:: Exercise ::
Output the data verbatim, minus the images.

*** Given material ***

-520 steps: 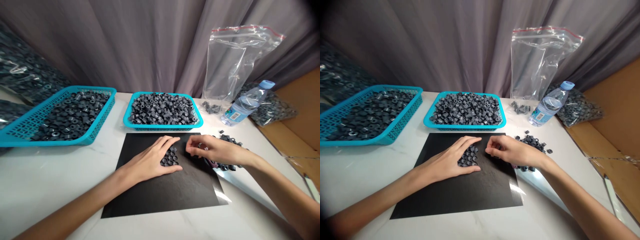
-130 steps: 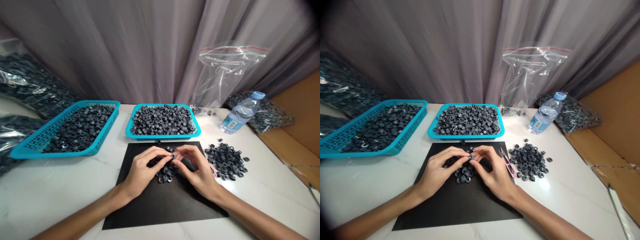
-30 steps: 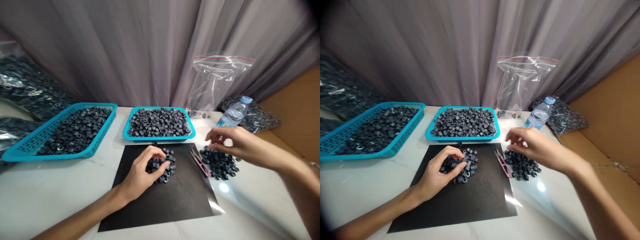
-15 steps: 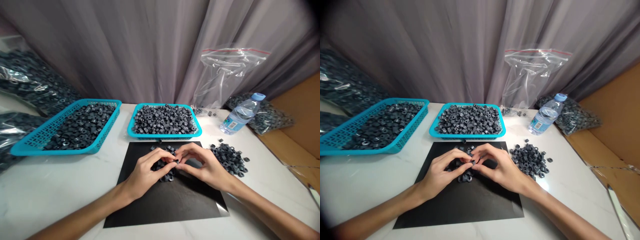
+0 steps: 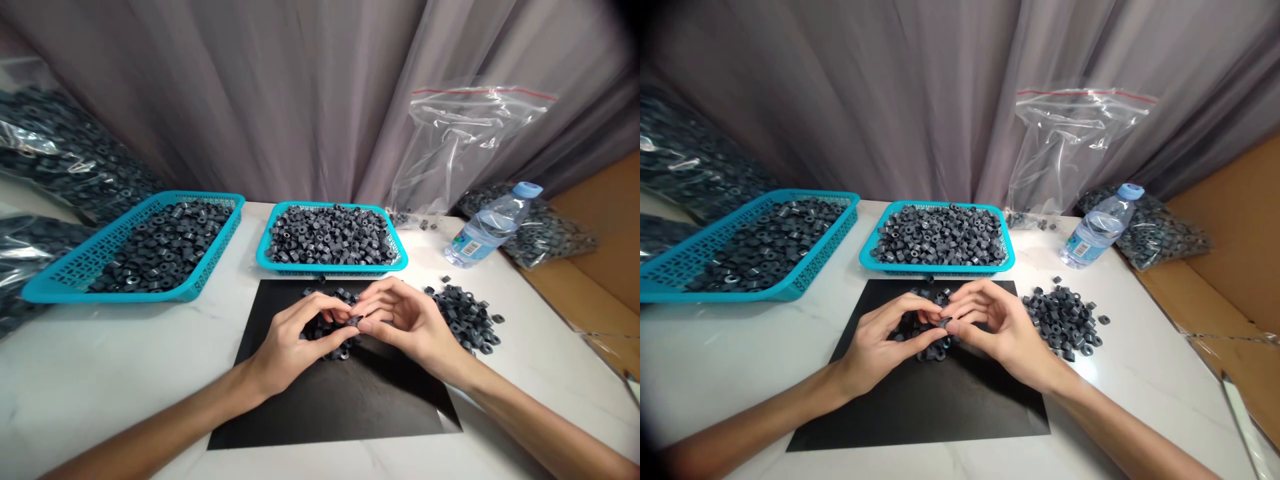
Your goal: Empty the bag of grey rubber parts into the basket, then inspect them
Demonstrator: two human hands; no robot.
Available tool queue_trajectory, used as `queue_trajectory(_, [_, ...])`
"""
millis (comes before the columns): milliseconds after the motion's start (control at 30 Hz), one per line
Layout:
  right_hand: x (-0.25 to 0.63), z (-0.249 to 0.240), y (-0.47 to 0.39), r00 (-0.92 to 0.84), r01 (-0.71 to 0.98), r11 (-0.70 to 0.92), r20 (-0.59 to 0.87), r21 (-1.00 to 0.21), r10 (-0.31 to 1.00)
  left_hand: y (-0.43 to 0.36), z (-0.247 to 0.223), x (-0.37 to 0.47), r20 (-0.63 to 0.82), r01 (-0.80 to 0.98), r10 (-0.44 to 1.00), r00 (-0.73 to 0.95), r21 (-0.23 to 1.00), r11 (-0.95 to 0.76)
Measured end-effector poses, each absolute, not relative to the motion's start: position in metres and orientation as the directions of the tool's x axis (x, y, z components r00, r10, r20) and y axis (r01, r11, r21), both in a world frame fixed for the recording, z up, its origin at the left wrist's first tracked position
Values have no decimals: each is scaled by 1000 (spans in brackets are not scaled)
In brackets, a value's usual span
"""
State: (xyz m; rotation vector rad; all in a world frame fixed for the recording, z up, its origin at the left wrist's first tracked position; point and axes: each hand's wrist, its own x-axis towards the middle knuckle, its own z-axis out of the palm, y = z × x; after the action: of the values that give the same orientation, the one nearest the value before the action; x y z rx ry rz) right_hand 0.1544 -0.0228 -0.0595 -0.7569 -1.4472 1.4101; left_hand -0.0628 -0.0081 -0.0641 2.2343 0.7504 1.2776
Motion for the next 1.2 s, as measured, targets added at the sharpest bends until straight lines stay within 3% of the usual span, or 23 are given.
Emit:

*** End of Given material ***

:: Written solution ::
-520 steps: 
-130 steps: 
-30 steps: 
-15 steps: 
+0 steps: 
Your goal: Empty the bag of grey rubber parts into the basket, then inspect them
Demonstrator: two human hands; no robot.
Available tool queue_trajectory, used as `queue_trajectory(_, [_, ...])`
"""
millis (comes before the columns): milliseconds after the motion's start (control at 30 Hz), one per line
Layout:
  right_hand: x (-0.25 to 0.63), z (-0.249 to 0.240), y (-0.47 to 0.39), r00 (-0.92 to 0.84), r01 (-0.71 to 0.98), r11 (-0.70 to 0.92), r20 (-0.59 to 0.87), r21 (-1.00 to 0.21), r10 (-0.31 to 1.00)
  left_hand: y (-0.43 to 0.36), z (-0.247 to 0.223), x (-0.37 to 0.47), r20 (-0.63 to 0.82), r01 (-0.80 to 0.98), r10 (-0.44 to 1.00), r00 (-0.73 to 0.95), r21 (-0.23 to 1.00), r11 (-0.95 to 0.76)
Measured end-effector poses, each absolute, not relative to the motion's start: position in metres and orientation as the directions of the tool's x axis (x, y, z components r00, r10, r20) and y axis (r01, r11, r21), both in a world frame fixed for the recording, z up, its origin at the left wrist's first tracked position
Values have no decimals: each is scaled by 1000 (spans in brackets are not scaled)
In brackets, a value's usual span
"""
State: (xyz m; rotation vector rad; all in a world frame fixed for the recording, z up, its origin at the left wrist's first tracked position; point and axes: each hand's wrist, its own x-axis towards the middle knuckle, its own z-axis out of the palm, y = z × x; after the action: of the values that give the same orientation, the one nearest the value before the action; x y z rx ry rz) right_hand 0.1544 -0.0228 -0.0595 -0.7569 -1.4472 1.4101; left_hand -0.0628 -0.0081 -0.0641 2.2343 0.7504 1.2776
Motion for the next 1.2 s, as measured, targets added at the sharpest bends until straight lines stay within 3% of the usual span, or 23 are given.
Emit:

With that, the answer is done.